Из товарищей он близко общался только с одноклассником Сугэкуни Хондой. Конечно, было немало желающих ходить у него в друзьях, но Киёаки не нравилась звериная молодость сверстников, он сторонился грубой сентиментальности, с которой они радостно горланили гимн школы, и привлекал его только спокойный, мягкий, рассудительный характер непохожего на своих сверстников Хонды.
Нельзя сказать, что Хонда и Киёаки были так уж похожи внешне или характерами.
Хонда выглядел старше своих лет, благодаря слишком правильным чертам лица он казался заносчивым, интересовался вопросами права и вместе с тем обладал обычно не выказываемой острой интуицией. Внешне это никак не выражалось, но окружающим порой казалось, будто у него где-то глубоко внутри вспыхивает огонь — даже слышен треск горящих поленьев. Это было заметно по тому, как Хонда резко сощуривал близорукие глаза, сдвигал брови и слегка приоткрывал обычно плотно сжатые губы.
Киёаки и Хонда напоминали растения, растущие от одного корня, но имеющие совершенно разные цветы и листья. Киёаки был по своему характеру незащищенным, легкоранимым, словно обнаженным, его чувства не выливались в действия, он походил на попавшего под весенний дождь щенка, который носится по двору, так и не стряхнув с мордочки капелек дождя, а Хонда — на другого щенка, который, слишком рано в своей жизни столкнувшись с опасностями, предпочитает спрятаться от дождя, сжавшись в комочек у стены дома.
Однако они определенно были близкими друзьями: им было мало всю неделю встречаться в школе, и воскресенье они проводили у кого-нибудь из них дома. Конечно, дом у Киёаки был намного просторнее, и мест для прогулок там было великое множество, поэтому чаще в гости ходил Хонда.
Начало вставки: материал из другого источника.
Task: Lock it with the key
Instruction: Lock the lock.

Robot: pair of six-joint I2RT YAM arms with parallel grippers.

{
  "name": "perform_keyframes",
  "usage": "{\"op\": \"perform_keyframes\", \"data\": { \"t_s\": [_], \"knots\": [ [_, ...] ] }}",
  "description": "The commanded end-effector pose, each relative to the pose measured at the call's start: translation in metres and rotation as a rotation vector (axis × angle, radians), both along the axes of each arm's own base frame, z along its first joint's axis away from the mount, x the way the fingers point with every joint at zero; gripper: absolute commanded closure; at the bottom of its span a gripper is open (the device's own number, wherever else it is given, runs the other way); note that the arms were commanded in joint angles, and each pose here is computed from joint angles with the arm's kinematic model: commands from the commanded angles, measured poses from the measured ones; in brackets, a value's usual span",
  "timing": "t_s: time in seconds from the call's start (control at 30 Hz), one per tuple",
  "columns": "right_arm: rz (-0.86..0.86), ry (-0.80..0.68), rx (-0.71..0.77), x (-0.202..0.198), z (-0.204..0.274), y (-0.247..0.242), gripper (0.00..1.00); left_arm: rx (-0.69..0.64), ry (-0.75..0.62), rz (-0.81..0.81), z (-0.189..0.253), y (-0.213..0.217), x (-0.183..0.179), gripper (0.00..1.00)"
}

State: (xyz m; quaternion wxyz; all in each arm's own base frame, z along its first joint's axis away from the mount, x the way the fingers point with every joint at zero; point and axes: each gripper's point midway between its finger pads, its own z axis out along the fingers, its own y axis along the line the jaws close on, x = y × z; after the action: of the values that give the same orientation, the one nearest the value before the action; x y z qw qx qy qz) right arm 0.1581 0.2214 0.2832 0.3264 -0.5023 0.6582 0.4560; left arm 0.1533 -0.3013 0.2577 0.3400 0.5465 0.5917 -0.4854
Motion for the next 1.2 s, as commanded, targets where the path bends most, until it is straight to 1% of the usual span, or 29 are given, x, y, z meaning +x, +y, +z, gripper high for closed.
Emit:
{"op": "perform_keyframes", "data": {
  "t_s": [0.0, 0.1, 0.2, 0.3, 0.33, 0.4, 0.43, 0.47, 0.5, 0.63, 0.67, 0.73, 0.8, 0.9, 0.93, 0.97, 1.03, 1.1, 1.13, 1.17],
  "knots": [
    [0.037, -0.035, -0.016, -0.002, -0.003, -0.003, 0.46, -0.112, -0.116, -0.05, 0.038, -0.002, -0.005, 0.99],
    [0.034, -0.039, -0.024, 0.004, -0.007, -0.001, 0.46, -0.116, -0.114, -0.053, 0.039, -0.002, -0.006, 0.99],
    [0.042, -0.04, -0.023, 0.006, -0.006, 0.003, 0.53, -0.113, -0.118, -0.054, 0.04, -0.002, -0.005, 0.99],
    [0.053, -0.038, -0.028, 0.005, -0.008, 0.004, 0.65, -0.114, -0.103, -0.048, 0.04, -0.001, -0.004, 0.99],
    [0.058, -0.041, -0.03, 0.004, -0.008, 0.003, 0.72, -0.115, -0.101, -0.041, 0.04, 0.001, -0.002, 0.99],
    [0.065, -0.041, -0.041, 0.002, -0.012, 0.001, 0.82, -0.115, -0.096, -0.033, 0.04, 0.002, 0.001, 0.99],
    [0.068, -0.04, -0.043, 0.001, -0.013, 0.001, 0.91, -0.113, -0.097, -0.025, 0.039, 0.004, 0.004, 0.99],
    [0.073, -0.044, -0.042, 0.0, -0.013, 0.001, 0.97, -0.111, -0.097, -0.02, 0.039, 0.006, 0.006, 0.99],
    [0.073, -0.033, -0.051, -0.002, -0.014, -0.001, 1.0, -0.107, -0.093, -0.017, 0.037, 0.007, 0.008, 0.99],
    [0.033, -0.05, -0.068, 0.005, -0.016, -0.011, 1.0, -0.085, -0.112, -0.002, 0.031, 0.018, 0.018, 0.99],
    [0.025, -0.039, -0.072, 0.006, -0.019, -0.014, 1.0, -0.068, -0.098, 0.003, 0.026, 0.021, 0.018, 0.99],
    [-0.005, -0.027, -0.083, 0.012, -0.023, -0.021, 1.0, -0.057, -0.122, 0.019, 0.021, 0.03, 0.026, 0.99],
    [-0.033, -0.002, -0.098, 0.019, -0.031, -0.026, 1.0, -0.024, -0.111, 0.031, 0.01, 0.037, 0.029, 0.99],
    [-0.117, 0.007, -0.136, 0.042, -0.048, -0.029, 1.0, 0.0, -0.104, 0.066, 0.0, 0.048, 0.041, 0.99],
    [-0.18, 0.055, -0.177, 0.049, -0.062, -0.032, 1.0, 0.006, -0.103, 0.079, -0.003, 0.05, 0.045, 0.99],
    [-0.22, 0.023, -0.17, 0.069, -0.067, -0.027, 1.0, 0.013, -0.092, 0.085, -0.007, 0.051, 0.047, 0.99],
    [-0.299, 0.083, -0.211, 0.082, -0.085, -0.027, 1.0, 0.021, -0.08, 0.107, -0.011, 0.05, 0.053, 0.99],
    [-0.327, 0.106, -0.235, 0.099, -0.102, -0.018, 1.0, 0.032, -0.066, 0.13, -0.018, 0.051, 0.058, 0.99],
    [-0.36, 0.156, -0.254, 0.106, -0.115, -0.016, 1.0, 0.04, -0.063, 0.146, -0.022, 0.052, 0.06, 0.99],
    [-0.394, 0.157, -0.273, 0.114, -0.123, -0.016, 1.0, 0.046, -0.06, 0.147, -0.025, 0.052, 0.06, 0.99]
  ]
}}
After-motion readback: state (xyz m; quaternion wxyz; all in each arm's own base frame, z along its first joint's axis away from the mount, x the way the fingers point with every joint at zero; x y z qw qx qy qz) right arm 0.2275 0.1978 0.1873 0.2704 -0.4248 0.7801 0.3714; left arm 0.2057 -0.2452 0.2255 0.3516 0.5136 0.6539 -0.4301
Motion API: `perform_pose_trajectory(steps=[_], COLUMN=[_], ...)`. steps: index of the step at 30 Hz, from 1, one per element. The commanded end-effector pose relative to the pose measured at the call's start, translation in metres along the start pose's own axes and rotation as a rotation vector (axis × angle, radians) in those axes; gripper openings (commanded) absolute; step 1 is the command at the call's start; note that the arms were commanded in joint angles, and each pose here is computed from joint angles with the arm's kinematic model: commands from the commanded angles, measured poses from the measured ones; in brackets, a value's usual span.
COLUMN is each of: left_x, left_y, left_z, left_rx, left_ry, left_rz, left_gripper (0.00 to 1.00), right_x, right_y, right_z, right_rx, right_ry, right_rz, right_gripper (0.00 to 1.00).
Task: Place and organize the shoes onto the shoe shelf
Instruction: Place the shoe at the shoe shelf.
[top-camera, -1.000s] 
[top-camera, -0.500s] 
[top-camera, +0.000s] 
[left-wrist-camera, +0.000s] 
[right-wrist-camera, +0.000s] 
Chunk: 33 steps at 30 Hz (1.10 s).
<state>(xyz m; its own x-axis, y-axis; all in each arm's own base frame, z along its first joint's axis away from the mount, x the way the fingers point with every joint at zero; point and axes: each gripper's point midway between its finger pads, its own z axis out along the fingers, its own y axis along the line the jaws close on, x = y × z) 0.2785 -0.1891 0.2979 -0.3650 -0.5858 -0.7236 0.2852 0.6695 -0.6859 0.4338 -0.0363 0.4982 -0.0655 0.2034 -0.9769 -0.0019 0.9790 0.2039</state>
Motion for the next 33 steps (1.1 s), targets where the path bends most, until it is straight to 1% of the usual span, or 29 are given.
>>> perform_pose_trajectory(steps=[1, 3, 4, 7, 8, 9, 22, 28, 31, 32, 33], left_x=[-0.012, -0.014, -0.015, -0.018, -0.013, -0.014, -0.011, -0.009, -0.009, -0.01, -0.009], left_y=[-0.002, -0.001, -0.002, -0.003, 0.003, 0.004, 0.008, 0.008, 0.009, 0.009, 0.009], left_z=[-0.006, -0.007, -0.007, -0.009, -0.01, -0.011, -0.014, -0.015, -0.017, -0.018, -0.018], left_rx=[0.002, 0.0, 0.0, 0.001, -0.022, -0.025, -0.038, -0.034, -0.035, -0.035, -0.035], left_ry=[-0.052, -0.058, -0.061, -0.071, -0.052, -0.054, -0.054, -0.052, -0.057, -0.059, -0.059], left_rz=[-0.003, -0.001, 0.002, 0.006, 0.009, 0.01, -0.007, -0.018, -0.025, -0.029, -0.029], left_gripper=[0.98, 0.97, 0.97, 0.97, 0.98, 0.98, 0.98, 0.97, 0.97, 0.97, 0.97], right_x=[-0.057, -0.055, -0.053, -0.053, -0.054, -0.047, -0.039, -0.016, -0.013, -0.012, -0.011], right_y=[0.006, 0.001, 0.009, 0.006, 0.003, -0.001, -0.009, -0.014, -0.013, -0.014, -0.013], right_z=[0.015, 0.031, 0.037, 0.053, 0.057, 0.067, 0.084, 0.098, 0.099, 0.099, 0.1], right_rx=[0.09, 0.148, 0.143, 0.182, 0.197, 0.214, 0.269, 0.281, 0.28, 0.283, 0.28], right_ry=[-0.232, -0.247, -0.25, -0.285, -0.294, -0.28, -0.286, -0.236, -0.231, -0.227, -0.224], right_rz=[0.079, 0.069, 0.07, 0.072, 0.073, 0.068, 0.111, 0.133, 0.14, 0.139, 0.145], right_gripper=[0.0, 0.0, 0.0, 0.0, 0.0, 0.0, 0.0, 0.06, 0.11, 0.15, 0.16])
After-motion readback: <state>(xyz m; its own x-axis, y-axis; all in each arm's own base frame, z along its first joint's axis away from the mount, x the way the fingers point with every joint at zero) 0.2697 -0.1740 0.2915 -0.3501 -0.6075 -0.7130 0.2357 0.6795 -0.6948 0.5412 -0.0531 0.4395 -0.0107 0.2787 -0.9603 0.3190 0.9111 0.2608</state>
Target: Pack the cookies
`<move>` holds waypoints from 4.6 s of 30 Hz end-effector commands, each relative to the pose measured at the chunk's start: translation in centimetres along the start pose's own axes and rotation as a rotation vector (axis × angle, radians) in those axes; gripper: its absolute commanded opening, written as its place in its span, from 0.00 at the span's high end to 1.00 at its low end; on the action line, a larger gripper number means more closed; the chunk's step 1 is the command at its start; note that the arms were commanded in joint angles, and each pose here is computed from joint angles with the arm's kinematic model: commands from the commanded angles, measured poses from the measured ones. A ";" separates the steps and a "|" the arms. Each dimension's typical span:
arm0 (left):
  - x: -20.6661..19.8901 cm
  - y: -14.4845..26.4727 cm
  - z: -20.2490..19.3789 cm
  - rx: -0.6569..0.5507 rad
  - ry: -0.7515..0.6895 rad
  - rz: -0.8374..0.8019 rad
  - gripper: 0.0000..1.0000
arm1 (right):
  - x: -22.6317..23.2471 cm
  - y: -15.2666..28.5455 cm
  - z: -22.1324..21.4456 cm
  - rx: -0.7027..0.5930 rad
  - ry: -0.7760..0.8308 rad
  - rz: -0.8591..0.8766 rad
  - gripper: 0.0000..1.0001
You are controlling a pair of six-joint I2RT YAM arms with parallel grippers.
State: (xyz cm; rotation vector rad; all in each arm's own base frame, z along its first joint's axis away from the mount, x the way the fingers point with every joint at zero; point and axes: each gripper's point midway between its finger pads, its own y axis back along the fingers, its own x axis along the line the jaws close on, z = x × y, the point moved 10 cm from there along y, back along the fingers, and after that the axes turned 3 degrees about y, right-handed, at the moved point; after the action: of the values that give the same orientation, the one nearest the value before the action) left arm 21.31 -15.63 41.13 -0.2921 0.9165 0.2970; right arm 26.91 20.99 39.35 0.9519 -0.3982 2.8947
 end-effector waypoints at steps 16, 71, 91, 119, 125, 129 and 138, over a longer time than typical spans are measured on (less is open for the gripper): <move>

В одно из воскресений октября 1912 года, когда красные листья кленов были особенно хороши, Хонда пришел к Киёаки и предложил покататься на лодке.
Обычно в это время в усадьбе бывало много гостей, съезжавшихся полюбоваться осенними листьями, но после последовавшей летом кончины императора семья Мацугаэ, как и следовало ожидать, избегала пышных приемов, поэтому в усадьбе было тише обычного.
— Лодки трехместные, посадим Иинуму на весла и покатаемся.
— Чего там заставлять кого-то грести. Я сяду на весла.
У Хонды перед глазами стоял молодой человек со строгим лицом и мрачным взглядом, который молча, с настойчивой вежливостью довел его от прихожей до комнаты Киёаки, хотя провожать, в общем-то, не было необходимости.
— Ты не любишь его, — сказал Киёаки с улыбкой.
— Не то что не люблю, но никак не могу его понять.
— Он здесь уже шесть лет, и я к нему привык. Не думаю, чтоб у нас совпадали наклонности. И все-таки он мне предан, верный человек, старательный, на него можно положиться.
Комната Киёаки находилась в глубине главного дома на втором этаже. В типично японскую комнату, застланную циновками татами,[5] положили ковер, поставили мебель, словом оборудовали ее как европейскую. Хонда сидел в эркере и рассматривал гору, пруд, остров. Вода покоилась под лучами послеполуденного солнца. Внизу был маленький залив, где привязывали лодки.
Потом Хонда вопросительно взглянул на сидевшего с вялым, безучастным видом друга. Киёаки оставался безучастным, он хотел, чтобы инициатива исходила от друга. Значит, Хонда должен был предлагать, тащить его за собой.
— Лодки, наверное, видны, — сказал Киёаки.